— WORK ITEM —
Write out every entry precisely as given, leaving the pictures out.

— DATA PROVIDED —
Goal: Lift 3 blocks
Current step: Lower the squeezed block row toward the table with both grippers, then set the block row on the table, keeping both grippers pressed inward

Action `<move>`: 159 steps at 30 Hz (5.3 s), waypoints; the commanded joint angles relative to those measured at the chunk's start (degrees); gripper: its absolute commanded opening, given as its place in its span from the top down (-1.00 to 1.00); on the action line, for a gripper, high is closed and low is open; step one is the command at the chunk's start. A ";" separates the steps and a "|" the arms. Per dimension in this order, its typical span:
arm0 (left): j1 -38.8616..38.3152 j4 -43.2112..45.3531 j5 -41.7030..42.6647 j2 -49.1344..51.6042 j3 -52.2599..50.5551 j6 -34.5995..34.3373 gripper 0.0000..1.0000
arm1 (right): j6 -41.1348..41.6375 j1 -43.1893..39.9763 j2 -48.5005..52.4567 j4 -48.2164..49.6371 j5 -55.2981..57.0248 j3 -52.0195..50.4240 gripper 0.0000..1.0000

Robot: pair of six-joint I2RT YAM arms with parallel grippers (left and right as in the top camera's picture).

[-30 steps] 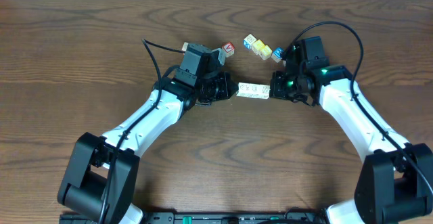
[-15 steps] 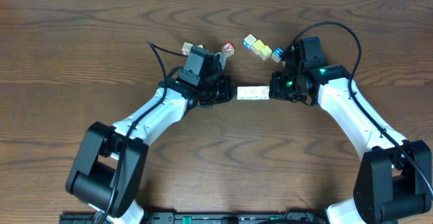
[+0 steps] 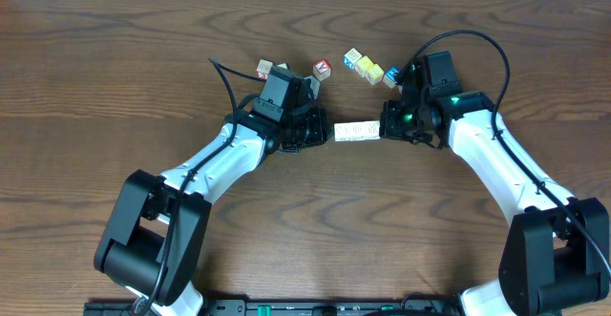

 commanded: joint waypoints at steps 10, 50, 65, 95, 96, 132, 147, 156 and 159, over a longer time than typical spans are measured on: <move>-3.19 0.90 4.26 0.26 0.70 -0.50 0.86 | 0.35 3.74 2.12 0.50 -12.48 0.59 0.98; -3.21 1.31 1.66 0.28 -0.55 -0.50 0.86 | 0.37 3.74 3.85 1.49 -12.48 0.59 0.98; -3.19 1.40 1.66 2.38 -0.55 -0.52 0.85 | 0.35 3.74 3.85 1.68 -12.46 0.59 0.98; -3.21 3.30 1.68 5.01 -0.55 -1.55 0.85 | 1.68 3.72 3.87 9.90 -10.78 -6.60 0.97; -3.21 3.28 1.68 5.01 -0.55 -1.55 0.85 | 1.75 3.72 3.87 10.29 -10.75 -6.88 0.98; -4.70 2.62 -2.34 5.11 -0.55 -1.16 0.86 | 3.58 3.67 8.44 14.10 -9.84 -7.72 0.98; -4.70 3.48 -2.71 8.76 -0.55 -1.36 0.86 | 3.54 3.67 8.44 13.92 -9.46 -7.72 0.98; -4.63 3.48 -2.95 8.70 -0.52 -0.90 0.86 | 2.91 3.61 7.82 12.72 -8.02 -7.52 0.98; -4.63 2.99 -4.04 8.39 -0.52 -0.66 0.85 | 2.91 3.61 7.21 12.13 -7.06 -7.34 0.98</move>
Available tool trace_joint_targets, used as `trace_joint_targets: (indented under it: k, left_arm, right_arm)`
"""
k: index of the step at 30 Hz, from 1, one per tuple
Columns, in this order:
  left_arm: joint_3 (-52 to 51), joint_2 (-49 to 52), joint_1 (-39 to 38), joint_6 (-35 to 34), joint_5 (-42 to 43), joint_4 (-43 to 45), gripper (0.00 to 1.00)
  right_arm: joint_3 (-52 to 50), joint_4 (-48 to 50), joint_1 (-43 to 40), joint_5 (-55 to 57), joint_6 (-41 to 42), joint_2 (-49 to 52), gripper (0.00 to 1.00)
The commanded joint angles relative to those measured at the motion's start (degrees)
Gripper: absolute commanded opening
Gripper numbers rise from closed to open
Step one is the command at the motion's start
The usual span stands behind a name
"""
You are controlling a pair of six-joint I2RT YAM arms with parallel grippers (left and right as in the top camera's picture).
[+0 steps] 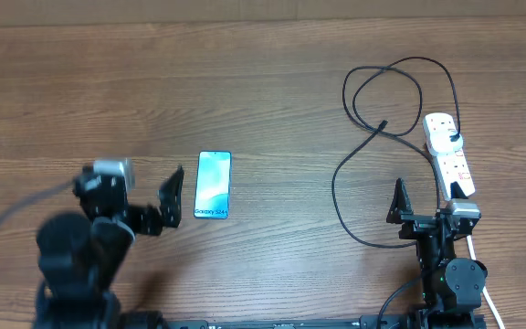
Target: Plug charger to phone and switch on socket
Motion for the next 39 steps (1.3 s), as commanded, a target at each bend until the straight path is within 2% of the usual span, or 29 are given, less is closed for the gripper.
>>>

— YOUR RESPONSE —
Goal: Lift 3 blocks
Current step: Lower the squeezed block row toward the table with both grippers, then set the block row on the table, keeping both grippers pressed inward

Action `<move>`: 159 steps at 30 Hz (5.3 s), waypoints; the commanded joint angles relative to those measured at the chunk's start (degrees); gripper: its absolute commanded opening, given as its place in its span from the top down (-1.00 to 1.00); on the action line, for a gripper, high is closed and low is open; step one is the command at the chunk's start. A ";" separates the steps and a "|" the arms. Per dimension in this order, its typical span:
arm0 (left): j1 -38.8616..38.3152 j4 -43.2112..45.3531 j5 -41.7030..42.6647 j2 -49.1344..51.6042 j3 -52.2599..50.5551 j6 -34.5995..34.3373 gripper 0.0000..1.0000
arm1 (right): j6 -41.1348..41.6375 j1 -43.1893..39.9763 j2 -48.5005..52.4567 j4 -48.2164..49.6371 j5 -55.2981..57.0248 j3 -52.0195..50.4240 gripper 0.0000..1.0000

Robot: pair of six-joint I2RT YAM arms with parallel grippers (left and right as in the top camera's picture).

[-30 steps] 
[-15 steps] 
[+0 steps] 

 commanded: joint waypoints at steps 10, 50, 65, 95, 96, 132, 147, 156 and 159, over a longer time than typical spans are measured on: <move>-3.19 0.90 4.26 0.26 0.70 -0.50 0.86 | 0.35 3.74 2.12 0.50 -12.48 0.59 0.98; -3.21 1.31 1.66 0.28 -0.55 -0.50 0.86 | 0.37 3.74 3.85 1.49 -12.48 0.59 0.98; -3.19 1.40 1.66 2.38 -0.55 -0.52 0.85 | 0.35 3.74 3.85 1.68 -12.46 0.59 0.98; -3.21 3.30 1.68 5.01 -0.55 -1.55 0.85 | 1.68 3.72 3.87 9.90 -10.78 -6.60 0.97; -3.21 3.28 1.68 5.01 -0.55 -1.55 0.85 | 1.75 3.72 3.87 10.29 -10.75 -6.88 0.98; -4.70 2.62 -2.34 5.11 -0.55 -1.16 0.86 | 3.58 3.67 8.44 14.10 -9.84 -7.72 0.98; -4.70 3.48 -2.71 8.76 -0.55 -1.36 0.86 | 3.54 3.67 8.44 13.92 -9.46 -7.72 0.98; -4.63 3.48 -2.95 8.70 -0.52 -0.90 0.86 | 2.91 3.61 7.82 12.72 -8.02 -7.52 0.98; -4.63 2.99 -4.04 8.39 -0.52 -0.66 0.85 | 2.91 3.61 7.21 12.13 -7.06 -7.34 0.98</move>
Available tool trace_joint_targets, used as `trace_joint_targets: (indented under it: k, left_arm, right_arm)`
"""
k: index of the step at 30 Hz, from 1, one per tuple
Columns, in this order:
  left_arm: joint_3 (-52 to 51), joint_2 (-49 to 52), joint_1 (-39 to 38), joint_6 (-35 to 34), joint_5 (-42 to 43), joint_4 (-43 to 45), gripper (0.00 to 1.00)
  right_arm: joint_3 (-52 to 50), joint_4 (-48 to 50), joint_1 (-43 to 40), joint_5 (-55 to 57), joint_6 (-41 to 42), joint_2 (-49 to 52), gripper (0.00 to 1.00)
The commanded joint angles relative to those measured at the motion's start (degrees)
Gripper: absolute commanded opening
Gripper numbers rise from closed to open
Step one is the command at the motion's start
The usual span stands behind a name
"""
You are controlling a pair of six-joint I2RT YAM arms with parallel grippers (left and right as in the top camera's picture).
[+0 steps] 
Target: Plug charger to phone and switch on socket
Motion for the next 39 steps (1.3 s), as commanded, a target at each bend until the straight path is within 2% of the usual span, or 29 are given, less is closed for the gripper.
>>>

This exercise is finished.